Just One Inch - Page 21

I swallowed firmly, getting myself in hand. I had made these choices, an empowered woman of the ages, to bring a baby into the world on my own. I had a burgeoning career, a new life in a new town, and I’d already made it known that I wasn’t going to be at Jenna’s wedding.

“Why not?” she’d asked suspiciously. “I swear, you’re so self-centered, Teen. It’s not like I’m going to pick ugly bridesmaids dresses, I mean you won’t look great with a huge stomach, but whatevs … all eyes will be on me,” she said, shrugging.

“It just wouldn’t be right, I have my reasons,” I’d said firmly.

“Fine, have it your way,” she flounced. “Matt Manning asked about you by the way. He wanted to know why you haven’t been around lately.”

Ah Matt, the country charmer. I missed him, his genuine warmth, the way he sensed instinctively my tense family relationships. “Just tell him I’ve been busy with school,” I said quietly. I couldn’t bring myself to say any more because Matt must have been part of the Pernacular scheme, jacking up the price of a precious medication and putting pregnant women at risk.

Shaking myself of the reverie, I sat up straighter in the waiting room’s hard plastic chair. Was it my imagination or had someone just called my name? Ah Pink Scrubs was back, barking, “Walsh. Tina Walsh.”

“Me, I’m here,” I started, bolting upright. I rushed over to where she stood, hoping I looked better than I felt, like a competent adult able to make difficult decisions. The nurse spun on her heel, and I sighed and followed, my mind too numb to process anything.

I was led to a private room, where the ER pediatrician and another doctor were waiting. There was no examination table, merely a conference room with some chairs, one of those x-ray boards behind them. Hopefully, we weren’t going to have to use it.

But both doctors had serious expressions of their faces and my nerves screamed high alert when the pediatrician made sure to close the door firmly after the nurse left.

“Ms. Walsh,” she began seriously, her face somber but kind. “Please let me introduce my colleague Dr. Conwell,” she said, nodding to the elderly man beside her. “We may as well dive right into it. Dr. Conwell is a pediatric oncologist, specializing in the treatment of children with cancer. Is there a history of cancer in your family?”

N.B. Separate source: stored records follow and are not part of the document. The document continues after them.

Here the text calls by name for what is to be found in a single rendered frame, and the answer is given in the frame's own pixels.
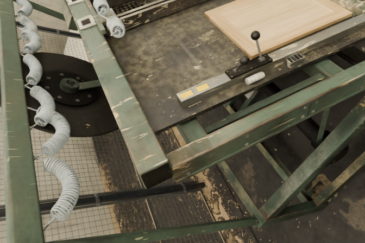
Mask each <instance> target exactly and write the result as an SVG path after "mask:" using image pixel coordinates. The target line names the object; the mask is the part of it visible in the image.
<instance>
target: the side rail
mask: <svg viewBox="0 0 365 243"><path fill-rule="evenodd" d="M364 90H365V60H364V61H362V62H360V63H358V64H356V65H354V66H352V67H350V68H348V69H346V70H343V71H341V72H339V73H337V74H335V75H333V76H331V77H329V78H327V79H324V80H322V81H320V82H318V83H316V84H314V85H312V86H310V87H308V88H306V89H303V90H301V91H299V92H297V93H295V94H292V95H290V96H289V97H287V98H285V99H282V100H280V101H278V102H276V103H274V104H271V105H269V106H267V107H265V108H263V109H261V110H259V111H257V112H255V113H252V114H250V115H248V116H246V117H244V118H242V119H240V120H238V121H236V122H234V123H231V124H229V125H227V126H225V127H223V128H221V129H219V130H217V131H215V132H212V133H210V134H208V135H206V136H204V137H202V138H199V139H197V140H195V141H194V142H191V143H189V144H187V145H185V146H182V147H180V148H178V149H176V150H174V151H172V152H170V153H168V154H166V156H167V157H168V159H169V161H170V163H171V165H172V167H171V169H172V173H173V178H174V180H175V182H176V183H177V184H178V183H180V182H182V181H184V180H186V179H188V178H190V177H192V176H194V175H196V174H198V173H200V172H202V171H204V170H206V169H208V168H210V167H212V166H214V165H216V164H218V163H220V162H222V161H224V160H226V159H228V158H230V157H232V156H234V155H236V154H238V153H240V152H242V151H244V150H246V149H248V148H250V147H252V146H254V145H256V144H258V143H260V142H262V141H264V140H266V139H268V138H270V137H272V136H274V135H276V134H278V133H280V132H282V131H284V130H286V129H288V128H290V127H292V126H294V125H296V124H298V123H300V122H302V121H304V120H306V119H308V118H310V117H312V116H314V115H316V114H318V113H320V112H322V111H324V110H326V109H328V108H330V107H332V106H334V105H336V104H338V103H340V102H342V101H344V100H346V99H348V98H350V97H352V96H354V95H356V94H358V93H360V92H362V91H364Z"/></svg>
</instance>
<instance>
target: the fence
mask: <svg viewBox="0 0 365 243"><path fill-rule="evenodd" d="M363 28H365V14H360V15H358V16H356V17H353V18H351V19H349V20H347V21H344V22H342V23H340V24H337V25H335V26H333V27H331V28H328V29H325V30H323V31H321V32H319V33H316V34H314V35H312V36H309V37H307V38H305V39H303V40H300V41H298V42H296V43H293V44H291V45H289V46H286V47H284V48H281V49H279V50H277V51H275V52H272V53H270V54H268V56H269V57H271V58H272V59H273V62H271V63H268V64H266V65H264V66H262V67H259V68H257V69H255V70H253V71H250V72H248V73H245V74H243V75H241V76H238V77H236V78H234V79H232V80H231V79H230V78H229V77H228V76H227V75H226V74H225V73H223V74H221V75H219V76H217V77H214V78H212V79H210V80H207V81H205V82H202V83H201V84H198V85H195V86H193V87H191V88H188V89H186V90H184V91H182V92H179V93H177V94H176V95H177V100H178V102H179V104H180V105H181V107H182V108H185V107H187V106H190V105H192V104H194V103H196V102H198V101H201V100H203V99H205V98H207V97H210V96H212V95H214V94H216V93H219V92H221V91H223V90H225V89H227V88H230V87H232V86H235V85H237V84H239V83H241V82H244V81H245V78H247V77H249V76H252V75H254V74H256V73H258V72H266V71H268V70H270V69H273V68H275V67H277V66H279V65H282V64H284V62H285V58H287V57H289V56H291V55H294V54H296V53H300V54H301V55H304V54H307V53H309V52H311V51H313V50H315V49H318V48H320V47H322V46H324V45H327V44H329V43H331V42H333V41H336V40H338V39H341V38H343V37H345V36H347V35H349V34H352V33H354V32H356V31H358V30H361V29H363ZM205 83H207V84H208V86H209V87H210V88H207V89H205V90H203V91H201V92H198V91H197V90H196V87H198V86H200V85H203V84H205ZM189 90H191V91H192V92H193V94H194V95H191V96H189V97H187V98H185V99H182V98H181V96H180V94H182V93H184V92H187V91H189Z"/></svg>
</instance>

“C-c-cancer?” I asked. “No, why?” I rushed. “Is Janie okay? Where is she?” I asked frantically, looking around.

“Your baby is in the NICU still,” said Dr. Conwell gravely. “But we ask because it appears that Janie has a particularly aggressive strain of leukemia which likely manifested when she was still in the womb. Did you go to any third world countries when you were pregnant? Did you ingest anything suspicious like tropical fruits, meat that wasn’t fully cooked, even herbal medicines?”

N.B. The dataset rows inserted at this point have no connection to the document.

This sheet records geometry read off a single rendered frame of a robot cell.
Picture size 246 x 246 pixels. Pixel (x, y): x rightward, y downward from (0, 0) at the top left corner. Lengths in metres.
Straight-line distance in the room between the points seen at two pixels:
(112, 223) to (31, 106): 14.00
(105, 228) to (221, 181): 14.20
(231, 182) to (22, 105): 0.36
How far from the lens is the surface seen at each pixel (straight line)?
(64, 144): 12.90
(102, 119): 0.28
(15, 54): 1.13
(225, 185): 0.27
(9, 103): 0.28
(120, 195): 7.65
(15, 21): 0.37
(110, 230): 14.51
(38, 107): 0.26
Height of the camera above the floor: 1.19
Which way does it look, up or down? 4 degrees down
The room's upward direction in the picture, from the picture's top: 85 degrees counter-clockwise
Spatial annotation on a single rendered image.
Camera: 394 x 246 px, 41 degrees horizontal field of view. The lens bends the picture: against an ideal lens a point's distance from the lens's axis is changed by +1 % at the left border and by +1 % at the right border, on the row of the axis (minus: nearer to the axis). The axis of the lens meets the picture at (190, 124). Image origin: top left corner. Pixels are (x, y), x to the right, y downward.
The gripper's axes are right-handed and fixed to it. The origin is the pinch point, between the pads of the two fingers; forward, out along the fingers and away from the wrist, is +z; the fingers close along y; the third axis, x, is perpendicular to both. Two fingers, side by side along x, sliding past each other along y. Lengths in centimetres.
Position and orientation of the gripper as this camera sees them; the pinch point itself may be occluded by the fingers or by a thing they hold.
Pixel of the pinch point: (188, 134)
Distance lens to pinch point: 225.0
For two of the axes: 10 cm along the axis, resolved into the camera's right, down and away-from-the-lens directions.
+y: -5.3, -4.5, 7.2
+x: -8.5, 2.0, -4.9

“No, everything that I ate was kosher and I’ve been in California the entire time I’ve been pregnant,” I said plaintively. “In fact, I haven’t even left the Bay Area.”

The doctors looked at each other. “Is there anything that you could have done that exposed you to a parasite? Maybe walked barefoot in a park, or punctured yourself with a sharp object?”

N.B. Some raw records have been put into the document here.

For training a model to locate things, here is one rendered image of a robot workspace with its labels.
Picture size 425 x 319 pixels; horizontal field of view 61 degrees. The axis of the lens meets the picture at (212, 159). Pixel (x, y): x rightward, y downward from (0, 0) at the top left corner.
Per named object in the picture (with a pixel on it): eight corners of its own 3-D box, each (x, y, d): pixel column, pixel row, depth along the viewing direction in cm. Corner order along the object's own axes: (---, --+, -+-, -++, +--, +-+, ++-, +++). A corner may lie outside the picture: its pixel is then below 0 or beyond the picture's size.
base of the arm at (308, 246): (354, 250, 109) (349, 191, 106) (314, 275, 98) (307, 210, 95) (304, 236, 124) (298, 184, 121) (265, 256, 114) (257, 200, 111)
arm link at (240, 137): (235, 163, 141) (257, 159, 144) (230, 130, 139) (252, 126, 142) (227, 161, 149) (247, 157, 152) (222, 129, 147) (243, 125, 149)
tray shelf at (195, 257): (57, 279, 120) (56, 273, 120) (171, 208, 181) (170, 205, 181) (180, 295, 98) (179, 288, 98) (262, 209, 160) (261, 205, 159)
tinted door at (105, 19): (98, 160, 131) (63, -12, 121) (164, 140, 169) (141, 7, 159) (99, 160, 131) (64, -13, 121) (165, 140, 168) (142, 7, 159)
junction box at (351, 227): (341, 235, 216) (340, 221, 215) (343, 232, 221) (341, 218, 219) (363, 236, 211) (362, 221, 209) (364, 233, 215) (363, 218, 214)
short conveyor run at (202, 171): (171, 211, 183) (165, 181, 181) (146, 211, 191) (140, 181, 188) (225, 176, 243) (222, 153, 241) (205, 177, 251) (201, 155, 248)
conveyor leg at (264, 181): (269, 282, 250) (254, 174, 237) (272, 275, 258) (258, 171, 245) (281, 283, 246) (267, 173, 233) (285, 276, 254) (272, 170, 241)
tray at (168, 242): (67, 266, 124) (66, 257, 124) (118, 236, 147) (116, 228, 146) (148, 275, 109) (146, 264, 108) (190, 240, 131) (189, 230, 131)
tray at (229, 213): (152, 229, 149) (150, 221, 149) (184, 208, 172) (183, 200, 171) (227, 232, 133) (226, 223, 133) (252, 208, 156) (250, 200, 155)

“No,” I reiterated plaintively. “Well, do cats count? I was housesitting a friend’s cat, not even really housesitting, I’d go over and fill up her water and food bowls. The damn cat scratched me pretty badly, I had a rash for a little while, but it was nothing,” I said, almost crying. “Please tell me it’s nothing.”

The doctors shared another glance.

“We don’t have any answers at this point,” said Dr. Conwell cautiously, “but it’s possible that the cat infected you with a parasite which then invaded your fetus, causing cancer in your baby … in this case blood cancer, or leukemia.”

“Leu- leu- leukemia?” I gasped. “That can’t be right, Janie is a newborn.”

“I’m so sorry,” said Dr. Conwell, “but our initial tests indicate that Janie’s got a rare form of leukemia where abnormal white blood cells form in the bone marrow. The abnormal cells quickly travel through the bloodstream and crowd out healthy cells, causing all sorts of damage, which has manifested through the baby’s lack of appetite, a slight fever, weight loss, and general failure to thrive. I’m afraid that her symptoms will only get worse,” he said sadly.

“But what can we do?” I asked, my voice rising with panic. “Surely there has to be something. You can’t tell me it’s over before it’s begun.”

“Ms. Walsh, the only treatment is experimental at this stage and prohibitively expensive,” said Dr. Conwell.

“Tell me what it is!” I practically shrieked. I would come up with the money, one way or another. With my new job starting soon, I’d soon be flush, making a decent lawyer’s salary.